Time: 5:30pmVenue: Perrin Lecture Theatre, Whitechapel Campus
Slaying poverty and inequality is the cornerstone of public health. Risk avoidance and consumer demand is the mainstay of business strategies. International commerce plays an increasing role in the provision of welfare across the world. However whereas public health must formulate and design health policies to redistribute resources more fairly; business strategies focus on dismantling these equity mechanisms and replacing them with selective systems in order to gain access to pools of tax finance.
Public health is engaged in a contest to protect risk sharing and universality from an evolving technical apparatus whose aim is to support the new hegemony of market driven health care.
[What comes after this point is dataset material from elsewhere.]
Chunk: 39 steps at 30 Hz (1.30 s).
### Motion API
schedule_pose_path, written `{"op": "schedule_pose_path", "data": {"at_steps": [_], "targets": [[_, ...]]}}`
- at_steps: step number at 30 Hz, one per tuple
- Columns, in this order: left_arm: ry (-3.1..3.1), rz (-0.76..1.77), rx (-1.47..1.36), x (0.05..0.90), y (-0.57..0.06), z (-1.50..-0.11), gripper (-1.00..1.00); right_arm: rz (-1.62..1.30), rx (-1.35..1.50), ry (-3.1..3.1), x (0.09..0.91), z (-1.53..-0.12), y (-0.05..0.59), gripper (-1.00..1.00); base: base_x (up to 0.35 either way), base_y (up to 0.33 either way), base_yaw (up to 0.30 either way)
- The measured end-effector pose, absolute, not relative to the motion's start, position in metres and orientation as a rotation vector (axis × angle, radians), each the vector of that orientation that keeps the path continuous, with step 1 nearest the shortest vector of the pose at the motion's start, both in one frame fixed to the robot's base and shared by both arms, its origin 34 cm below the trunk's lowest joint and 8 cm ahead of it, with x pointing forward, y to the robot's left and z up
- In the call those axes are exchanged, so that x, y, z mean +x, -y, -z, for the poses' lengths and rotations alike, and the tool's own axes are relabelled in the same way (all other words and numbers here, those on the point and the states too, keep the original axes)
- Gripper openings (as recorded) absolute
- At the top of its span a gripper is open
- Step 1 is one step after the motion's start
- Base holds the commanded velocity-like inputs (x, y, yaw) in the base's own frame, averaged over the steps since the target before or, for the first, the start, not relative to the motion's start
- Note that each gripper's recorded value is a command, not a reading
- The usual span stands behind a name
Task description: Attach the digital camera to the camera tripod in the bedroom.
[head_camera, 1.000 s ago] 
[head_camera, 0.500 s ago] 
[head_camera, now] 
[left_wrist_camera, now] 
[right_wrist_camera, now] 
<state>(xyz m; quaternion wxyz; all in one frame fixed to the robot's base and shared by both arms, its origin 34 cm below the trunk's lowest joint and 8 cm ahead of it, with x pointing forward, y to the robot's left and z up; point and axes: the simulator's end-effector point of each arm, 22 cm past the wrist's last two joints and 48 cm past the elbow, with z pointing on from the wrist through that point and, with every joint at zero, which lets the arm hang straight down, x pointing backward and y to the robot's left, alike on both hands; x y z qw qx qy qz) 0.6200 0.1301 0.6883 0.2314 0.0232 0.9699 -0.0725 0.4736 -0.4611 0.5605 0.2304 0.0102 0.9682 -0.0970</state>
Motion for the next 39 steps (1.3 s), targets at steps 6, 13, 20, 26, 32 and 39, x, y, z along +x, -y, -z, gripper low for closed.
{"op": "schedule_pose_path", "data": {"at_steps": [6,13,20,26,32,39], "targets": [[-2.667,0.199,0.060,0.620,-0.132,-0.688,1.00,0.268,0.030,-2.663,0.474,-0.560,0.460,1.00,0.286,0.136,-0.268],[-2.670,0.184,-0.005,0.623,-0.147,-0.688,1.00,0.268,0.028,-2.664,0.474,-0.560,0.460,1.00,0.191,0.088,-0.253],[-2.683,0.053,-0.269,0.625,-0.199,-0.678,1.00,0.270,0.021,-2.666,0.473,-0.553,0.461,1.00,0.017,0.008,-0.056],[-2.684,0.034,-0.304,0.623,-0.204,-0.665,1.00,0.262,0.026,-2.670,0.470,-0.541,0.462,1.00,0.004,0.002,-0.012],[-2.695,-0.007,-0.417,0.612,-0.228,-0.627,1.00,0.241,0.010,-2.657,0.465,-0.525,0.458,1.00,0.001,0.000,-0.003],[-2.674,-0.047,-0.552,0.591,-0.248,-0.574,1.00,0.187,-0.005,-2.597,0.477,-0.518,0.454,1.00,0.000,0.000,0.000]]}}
In this lecture the influence of commercial interests on the scientific basis and normative direction of policy-making will be discussed to show how the strategic preoccupations of industry have interpenetrated public health sciences research and policy via a new ‘academy’ increasingly dedicated to market selection.
Allyson Pollock is Professor of Public Health Research and Policy. She was professor and director of the Centre for International Public Health Policy at the University of Edinburgh and before that professor and head of the Public Health Policy Unit at UCL and director of research and development at UCL Hospitals NHS Trust. She trained in medicine in Scotland and became a consultant in public health medicine in 1991. Her research interests include globalisation; privatisation, marketisation and PFI / PPPs; pharmaceuticals and clinical trials; and child injuries. She is the author of NHS plc and co-author of The New NHS: a guide.